### What to work on
Lines from the one containing "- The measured" through the end of the data are to be returned exactly, and no others.

### Material provided
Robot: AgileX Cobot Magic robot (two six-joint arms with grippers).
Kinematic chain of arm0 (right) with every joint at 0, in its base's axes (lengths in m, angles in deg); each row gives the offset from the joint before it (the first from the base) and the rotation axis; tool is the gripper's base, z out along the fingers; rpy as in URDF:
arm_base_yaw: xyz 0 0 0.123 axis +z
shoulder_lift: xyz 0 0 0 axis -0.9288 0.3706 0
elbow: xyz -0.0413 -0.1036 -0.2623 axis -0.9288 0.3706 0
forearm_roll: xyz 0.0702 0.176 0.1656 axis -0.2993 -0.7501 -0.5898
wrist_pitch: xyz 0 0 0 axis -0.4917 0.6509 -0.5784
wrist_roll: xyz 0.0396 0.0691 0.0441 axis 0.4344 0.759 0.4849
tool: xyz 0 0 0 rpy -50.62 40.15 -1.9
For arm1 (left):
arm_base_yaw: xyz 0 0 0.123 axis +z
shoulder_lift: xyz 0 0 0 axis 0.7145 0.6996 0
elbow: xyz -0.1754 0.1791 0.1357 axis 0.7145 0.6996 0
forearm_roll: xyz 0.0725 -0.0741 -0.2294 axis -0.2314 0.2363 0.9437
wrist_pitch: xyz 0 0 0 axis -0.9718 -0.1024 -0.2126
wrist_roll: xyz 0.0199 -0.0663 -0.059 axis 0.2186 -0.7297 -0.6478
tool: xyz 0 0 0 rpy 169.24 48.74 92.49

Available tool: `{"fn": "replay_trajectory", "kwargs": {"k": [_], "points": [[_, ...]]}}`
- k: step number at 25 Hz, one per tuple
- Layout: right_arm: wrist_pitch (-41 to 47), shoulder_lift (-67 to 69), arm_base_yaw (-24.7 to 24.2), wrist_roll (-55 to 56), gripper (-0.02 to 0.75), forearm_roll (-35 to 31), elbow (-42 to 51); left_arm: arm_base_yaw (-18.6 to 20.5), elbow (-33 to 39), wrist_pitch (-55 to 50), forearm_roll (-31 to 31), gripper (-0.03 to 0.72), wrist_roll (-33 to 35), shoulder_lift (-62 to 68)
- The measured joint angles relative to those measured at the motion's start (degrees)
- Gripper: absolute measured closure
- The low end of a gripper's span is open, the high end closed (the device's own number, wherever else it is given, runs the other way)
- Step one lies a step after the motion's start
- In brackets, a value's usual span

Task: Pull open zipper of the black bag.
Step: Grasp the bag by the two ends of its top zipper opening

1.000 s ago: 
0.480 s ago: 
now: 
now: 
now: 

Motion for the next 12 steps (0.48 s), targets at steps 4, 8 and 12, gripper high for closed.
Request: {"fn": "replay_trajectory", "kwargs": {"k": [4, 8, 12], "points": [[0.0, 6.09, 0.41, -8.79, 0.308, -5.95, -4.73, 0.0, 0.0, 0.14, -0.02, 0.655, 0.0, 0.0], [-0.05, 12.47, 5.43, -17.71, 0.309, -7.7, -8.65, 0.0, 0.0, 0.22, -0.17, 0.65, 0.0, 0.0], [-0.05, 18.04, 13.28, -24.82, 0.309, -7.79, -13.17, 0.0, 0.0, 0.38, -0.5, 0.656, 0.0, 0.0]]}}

### Answer to the problem
- The measured joint angles relative to those measured at the motion's start (degrees)
- Gripper: absolute measured closure
- The low end of a gripper's span is open, the high end closed (the device's own number, wherever else it is given, runs the other way)
- Step one lies a step after the motion's start
- In brackets, a value's usual span

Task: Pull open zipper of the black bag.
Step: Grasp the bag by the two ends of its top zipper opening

1.000 s ago: 
0.480 s ago: 
now: 
now: 
now: 

Motion for the next 12 steps (0.48 s), targets at steps 4, 8 and 12, gripper high for closed.
Request: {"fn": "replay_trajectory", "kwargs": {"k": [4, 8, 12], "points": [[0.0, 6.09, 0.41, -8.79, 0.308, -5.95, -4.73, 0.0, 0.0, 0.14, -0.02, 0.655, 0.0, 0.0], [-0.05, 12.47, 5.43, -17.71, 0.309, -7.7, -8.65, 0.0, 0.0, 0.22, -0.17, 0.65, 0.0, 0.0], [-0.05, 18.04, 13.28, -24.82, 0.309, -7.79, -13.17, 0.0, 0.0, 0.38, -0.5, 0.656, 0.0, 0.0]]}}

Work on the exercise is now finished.